§ **Supplied material**:

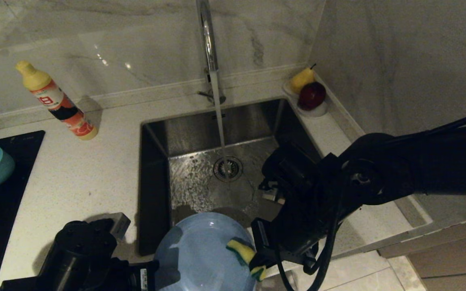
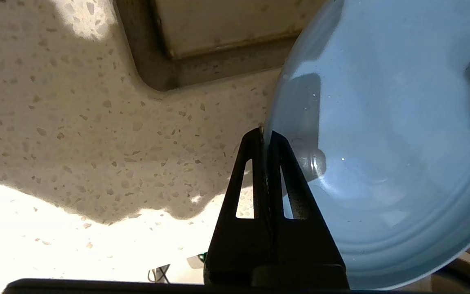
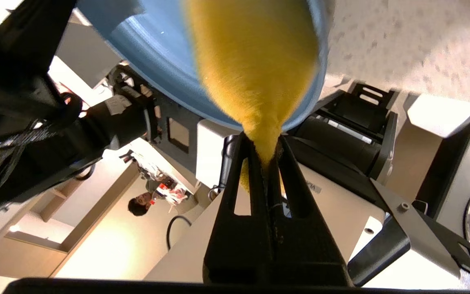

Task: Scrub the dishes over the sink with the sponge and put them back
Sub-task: Wipe the plate

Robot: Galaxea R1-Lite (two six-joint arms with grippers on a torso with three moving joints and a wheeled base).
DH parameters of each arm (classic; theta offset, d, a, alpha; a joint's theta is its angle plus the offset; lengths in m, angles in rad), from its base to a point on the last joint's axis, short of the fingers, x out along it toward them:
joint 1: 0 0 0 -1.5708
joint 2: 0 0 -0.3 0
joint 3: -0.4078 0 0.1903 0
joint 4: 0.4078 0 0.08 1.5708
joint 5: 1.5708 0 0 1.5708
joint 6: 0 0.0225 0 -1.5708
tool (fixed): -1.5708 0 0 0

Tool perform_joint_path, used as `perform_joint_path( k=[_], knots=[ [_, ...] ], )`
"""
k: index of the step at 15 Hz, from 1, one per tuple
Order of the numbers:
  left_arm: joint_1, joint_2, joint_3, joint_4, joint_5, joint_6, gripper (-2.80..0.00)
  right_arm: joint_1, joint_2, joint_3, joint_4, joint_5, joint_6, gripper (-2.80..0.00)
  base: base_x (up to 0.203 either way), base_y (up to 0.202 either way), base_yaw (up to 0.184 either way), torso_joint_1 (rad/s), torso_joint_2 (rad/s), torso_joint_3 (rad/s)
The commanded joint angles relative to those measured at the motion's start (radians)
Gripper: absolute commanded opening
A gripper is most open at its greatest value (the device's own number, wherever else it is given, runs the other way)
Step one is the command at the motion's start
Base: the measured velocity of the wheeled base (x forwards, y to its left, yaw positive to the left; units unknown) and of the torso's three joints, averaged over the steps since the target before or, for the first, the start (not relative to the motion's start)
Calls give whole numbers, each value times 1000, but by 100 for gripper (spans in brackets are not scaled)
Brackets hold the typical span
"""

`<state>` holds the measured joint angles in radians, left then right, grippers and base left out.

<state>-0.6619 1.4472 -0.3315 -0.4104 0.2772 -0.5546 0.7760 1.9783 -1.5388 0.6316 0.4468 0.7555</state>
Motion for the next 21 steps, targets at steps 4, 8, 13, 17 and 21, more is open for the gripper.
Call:
perform_joint_path(
  k=[4,8,13,17,21],
  knots=[
    [0,-1,-3,-5,7,-1,-280,8,-66,-43,1,3,6,-280,0,0,0,0,0,0],
    [-1,4,-8,-2,8,7,-280,41,4,-165,2,8,1,-280,0,0,0,0,0,0],
    [1,9,-8,-4,10,7,-280,113,140,-290,4,12,4,-280,0,0,0,0,0,0],
    [1,28,-9,-5,7,7,-280,117,247,-394,61,16,8,-280,0,0,0,0,0,0],
    [-1,38,-10,-5,5,5,-280,84,275,-394,60,31,9,-280,0,0,0,0,0,0]
  ],
)
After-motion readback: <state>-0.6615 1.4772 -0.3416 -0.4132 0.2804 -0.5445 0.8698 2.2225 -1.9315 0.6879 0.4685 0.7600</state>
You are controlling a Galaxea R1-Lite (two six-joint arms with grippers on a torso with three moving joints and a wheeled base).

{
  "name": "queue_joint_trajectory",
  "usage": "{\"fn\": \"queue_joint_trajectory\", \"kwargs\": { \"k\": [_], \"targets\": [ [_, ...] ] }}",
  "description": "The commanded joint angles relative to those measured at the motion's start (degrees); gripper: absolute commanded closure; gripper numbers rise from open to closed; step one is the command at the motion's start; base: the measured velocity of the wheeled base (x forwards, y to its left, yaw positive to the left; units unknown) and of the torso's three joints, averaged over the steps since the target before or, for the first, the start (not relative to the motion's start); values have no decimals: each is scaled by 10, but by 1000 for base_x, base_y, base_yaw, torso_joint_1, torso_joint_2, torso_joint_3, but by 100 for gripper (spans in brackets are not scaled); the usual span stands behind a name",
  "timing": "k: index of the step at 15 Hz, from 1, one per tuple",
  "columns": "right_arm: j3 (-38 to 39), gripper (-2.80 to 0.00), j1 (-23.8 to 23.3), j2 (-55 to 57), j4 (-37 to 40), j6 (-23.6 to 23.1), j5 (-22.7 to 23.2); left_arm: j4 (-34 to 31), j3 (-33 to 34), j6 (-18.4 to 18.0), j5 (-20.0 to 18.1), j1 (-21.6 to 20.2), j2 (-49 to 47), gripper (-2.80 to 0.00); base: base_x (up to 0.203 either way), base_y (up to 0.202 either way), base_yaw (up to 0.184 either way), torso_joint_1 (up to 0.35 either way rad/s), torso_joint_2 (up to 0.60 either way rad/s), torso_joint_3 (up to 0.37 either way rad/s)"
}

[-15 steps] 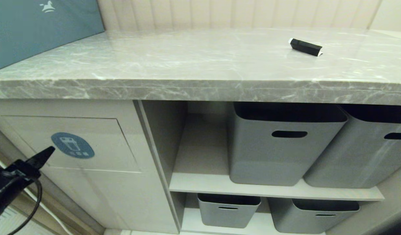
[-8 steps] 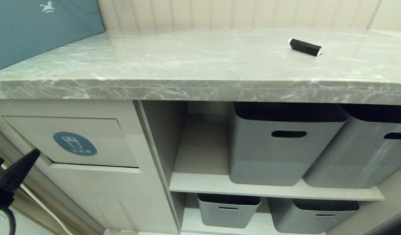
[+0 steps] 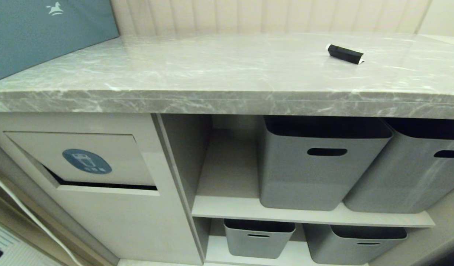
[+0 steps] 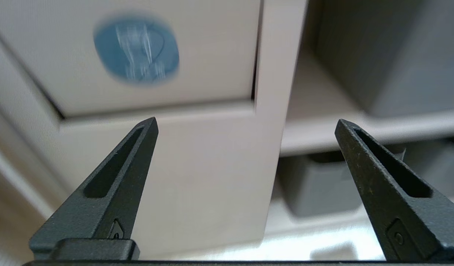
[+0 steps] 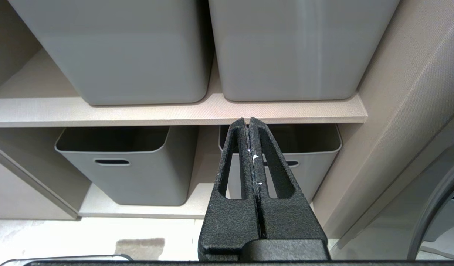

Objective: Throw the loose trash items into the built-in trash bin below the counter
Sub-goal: Pick up the garbage

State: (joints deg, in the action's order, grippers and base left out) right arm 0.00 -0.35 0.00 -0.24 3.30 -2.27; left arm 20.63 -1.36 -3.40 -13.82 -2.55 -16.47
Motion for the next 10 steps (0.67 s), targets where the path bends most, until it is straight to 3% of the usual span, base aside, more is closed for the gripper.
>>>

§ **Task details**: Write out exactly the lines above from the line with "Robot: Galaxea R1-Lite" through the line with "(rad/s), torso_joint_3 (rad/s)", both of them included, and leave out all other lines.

§ **Result**:
Robot: Galaxea R1-Lite (two six-joint arms with grippers on a torso with three moving joints and a wheeled base).
DH parameters of each arm (classic; theta offset, d, a, alpha; a joint's theta is its angle plus the offset; lengths in m, angles in rad), from its base to a point on the last joint's axis, short of the fingers, x out along it toward them:
joint 1: 0 0 0 -1.5708
joint 2: 0 0 -0.3 0
joint 3: -0.4078 0 0.1903 0
joint 4: 0.4078 0 0.08 1.5708
joint 5: 1.5708 0 0 1.5708
joint 6: 0 0.0225 0 -1.5708
tool (fixed): -1.5708 0 0 0

Tool perform_joint_path, used as `perform_joint_path( k=[_], knots=[ [_, ...] ], )`
"""
k: index of the step at 15 Hz, from 1, one per tuple
Order of the numbers:
  left_arm: joint_1, joint_2, joint_3, joint_4, joint_5, joint_6, gripper (-2.80..0.00)
  right_arm: joint_1, joint_2, joint_3, joint_4, joint_5, joint_6, gripper (-2.80..0.00)
  base: base_x (up to 0.203 either way), base_y (up to 0.202 either way), base_yaw (up to 0.184 either way), torso_joint_1 (rad/s), torso_joint_2 (rad/s), torso_joint_3 (rad/s)

The exercise requires nothing else.